» What is expected
Write out again the entries from the first line to the line that includes "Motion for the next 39", keeping both of those lines.

» Data for this exercise
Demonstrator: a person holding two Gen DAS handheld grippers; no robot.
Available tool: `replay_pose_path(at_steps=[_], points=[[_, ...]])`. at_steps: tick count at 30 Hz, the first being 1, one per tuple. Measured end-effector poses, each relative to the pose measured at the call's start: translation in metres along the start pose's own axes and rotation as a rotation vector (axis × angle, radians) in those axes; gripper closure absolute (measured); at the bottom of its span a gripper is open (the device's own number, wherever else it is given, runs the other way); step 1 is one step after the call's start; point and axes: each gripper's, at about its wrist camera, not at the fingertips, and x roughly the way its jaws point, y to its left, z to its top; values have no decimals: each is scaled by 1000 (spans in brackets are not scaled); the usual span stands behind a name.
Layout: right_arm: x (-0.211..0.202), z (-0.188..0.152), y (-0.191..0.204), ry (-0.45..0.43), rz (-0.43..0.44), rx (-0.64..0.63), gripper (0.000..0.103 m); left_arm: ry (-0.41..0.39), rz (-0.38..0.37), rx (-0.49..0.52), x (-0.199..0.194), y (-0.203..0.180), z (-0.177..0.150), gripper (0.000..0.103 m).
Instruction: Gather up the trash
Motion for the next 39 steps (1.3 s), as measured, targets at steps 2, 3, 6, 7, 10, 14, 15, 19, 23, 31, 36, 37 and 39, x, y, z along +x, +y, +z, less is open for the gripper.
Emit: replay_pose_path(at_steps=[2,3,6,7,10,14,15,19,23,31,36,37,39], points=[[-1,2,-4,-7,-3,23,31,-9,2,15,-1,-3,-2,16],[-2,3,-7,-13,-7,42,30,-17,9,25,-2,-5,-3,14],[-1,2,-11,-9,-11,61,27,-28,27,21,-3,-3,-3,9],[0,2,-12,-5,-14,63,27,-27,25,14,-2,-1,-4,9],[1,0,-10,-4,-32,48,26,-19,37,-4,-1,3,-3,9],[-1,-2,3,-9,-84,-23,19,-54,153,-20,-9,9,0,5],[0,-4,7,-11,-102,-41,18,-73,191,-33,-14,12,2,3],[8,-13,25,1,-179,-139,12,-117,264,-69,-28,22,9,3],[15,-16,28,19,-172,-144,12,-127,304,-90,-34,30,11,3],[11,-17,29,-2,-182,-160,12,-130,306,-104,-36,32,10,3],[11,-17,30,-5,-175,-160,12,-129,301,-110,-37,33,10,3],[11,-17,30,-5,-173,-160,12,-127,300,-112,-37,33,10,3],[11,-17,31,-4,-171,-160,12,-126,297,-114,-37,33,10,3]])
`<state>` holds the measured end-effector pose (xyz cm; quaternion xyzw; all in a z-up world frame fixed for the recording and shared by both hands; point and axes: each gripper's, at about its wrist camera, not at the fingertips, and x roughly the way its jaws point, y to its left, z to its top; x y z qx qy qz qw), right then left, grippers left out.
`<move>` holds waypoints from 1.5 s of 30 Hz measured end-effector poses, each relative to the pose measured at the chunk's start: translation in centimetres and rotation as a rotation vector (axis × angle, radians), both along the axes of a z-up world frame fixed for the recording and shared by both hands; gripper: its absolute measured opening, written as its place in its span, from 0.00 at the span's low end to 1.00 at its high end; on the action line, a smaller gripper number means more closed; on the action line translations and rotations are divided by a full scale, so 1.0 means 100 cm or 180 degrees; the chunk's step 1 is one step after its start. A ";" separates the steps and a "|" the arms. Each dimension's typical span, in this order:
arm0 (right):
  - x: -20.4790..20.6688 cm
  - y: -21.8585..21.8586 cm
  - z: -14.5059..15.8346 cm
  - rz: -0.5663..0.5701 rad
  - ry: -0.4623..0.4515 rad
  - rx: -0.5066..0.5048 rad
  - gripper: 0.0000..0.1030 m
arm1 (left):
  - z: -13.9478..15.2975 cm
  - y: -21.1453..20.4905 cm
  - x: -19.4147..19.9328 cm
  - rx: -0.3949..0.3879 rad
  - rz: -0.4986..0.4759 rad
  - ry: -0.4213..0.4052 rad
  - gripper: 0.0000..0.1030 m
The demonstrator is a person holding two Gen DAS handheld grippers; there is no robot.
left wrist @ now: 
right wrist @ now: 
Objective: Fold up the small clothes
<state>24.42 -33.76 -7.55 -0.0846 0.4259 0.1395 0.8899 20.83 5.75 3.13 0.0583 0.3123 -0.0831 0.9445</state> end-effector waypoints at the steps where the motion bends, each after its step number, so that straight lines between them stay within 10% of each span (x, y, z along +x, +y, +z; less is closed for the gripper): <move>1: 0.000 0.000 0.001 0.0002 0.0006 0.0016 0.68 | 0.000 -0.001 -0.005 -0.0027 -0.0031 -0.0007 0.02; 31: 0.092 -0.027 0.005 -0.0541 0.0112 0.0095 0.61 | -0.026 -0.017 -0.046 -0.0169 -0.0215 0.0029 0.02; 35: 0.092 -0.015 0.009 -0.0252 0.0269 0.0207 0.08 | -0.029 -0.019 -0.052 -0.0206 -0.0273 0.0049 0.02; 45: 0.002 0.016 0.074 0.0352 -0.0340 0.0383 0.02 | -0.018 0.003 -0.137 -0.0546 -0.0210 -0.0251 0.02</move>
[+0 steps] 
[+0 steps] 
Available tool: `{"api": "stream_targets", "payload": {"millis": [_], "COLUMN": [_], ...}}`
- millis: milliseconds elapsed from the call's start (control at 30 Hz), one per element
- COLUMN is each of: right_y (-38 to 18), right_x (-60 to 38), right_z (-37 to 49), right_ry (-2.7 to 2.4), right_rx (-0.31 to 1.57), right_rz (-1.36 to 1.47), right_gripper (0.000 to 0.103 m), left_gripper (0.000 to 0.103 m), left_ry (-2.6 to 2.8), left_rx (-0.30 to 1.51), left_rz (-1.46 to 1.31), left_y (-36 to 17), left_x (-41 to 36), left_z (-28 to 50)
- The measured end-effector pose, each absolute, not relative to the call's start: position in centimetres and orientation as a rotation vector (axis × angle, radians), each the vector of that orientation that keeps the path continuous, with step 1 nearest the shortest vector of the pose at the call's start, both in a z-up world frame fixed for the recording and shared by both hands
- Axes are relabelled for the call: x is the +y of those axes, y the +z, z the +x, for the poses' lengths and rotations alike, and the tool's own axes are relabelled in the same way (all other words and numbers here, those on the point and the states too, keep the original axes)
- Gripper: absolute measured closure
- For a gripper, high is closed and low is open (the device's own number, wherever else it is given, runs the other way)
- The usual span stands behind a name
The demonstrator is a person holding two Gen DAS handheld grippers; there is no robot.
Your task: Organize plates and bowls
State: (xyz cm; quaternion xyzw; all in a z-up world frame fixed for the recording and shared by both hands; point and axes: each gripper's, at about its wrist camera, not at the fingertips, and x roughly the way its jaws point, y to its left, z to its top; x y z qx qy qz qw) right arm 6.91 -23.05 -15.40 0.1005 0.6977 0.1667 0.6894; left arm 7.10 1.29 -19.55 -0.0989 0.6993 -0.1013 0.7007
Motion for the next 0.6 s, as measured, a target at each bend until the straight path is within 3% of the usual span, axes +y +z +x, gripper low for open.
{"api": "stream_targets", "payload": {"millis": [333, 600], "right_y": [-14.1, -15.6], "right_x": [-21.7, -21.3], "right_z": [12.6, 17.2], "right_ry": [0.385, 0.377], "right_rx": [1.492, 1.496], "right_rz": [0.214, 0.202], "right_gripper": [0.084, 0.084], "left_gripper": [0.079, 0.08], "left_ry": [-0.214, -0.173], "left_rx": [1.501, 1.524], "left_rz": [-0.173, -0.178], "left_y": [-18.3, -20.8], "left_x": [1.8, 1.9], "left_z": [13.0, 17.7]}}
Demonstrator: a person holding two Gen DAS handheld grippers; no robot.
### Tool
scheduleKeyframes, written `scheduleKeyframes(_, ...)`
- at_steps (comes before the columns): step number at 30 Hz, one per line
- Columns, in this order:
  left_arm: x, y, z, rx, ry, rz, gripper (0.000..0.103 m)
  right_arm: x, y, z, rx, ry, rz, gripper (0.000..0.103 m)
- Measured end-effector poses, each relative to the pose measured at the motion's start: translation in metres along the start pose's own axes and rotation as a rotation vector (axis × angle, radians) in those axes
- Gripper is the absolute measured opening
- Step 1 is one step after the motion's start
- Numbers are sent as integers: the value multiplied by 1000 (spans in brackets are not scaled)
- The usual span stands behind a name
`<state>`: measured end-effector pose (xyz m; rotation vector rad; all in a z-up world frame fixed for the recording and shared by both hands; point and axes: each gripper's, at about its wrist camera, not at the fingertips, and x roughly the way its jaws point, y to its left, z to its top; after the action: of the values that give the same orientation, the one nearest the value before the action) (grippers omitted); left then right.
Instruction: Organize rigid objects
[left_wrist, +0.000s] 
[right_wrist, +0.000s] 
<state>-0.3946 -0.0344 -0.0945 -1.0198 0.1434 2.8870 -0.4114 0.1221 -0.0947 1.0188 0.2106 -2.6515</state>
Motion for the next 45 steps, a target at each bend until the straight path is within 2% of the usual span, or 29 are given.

» Answer to the exercise
Demonstrator: a person holding two Gen DAS handheld grippers; no robot.
Available tool: `replay_pose_path(at_steps=[_], points=[[_, ...]])`. at_steps: tick count at 30 Hz, the first being 1, one per tuple. Measured end-effector poses, each relative to the pose measured at the call's start: translation in metres along the start pose's own axes and rotation as a rotation vector (axis × angle, radians) in those axes; gripper closure absolute (measured); at the bottom of its span a gripper is open (the device's own number, wherever else it is given, runs the other way); step 1 is one step after the call's start; point and axes: each gripper's, at about its wrist camera, not at the fingertips, and x roughly the way its jaws point, y to its left, z to its top; values have no decimals: each is scaled by 1000 (spans in brackets are not scaled); the usual span stands behind a name.
Layout: right_arm: x (-0.211..0.202), z (-0.188..0.152), y (-0.191..0.204), ry (-0.45..0.43), rz (-0.43..0.44), rx (-0.64..0.63), gripper (0.000..0.103 m); left_arm: ry (-0.41..0.39), rz (-0.38..0.37), rx (-0.49..0.52), x (-0.199..0.194), y (-0.203..0.180), z (-0.177..0.150), gripper (0.000..0.103 m).
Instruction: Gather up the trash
Motion for the next 39 steps (1.3 s), as measured, targets at steps 2, 3, 6, 7, 10, 14, 15, 19, 23, 31, 36, 37 and 39, x, y, z along +x, +y, +z, less is open for the gripper.

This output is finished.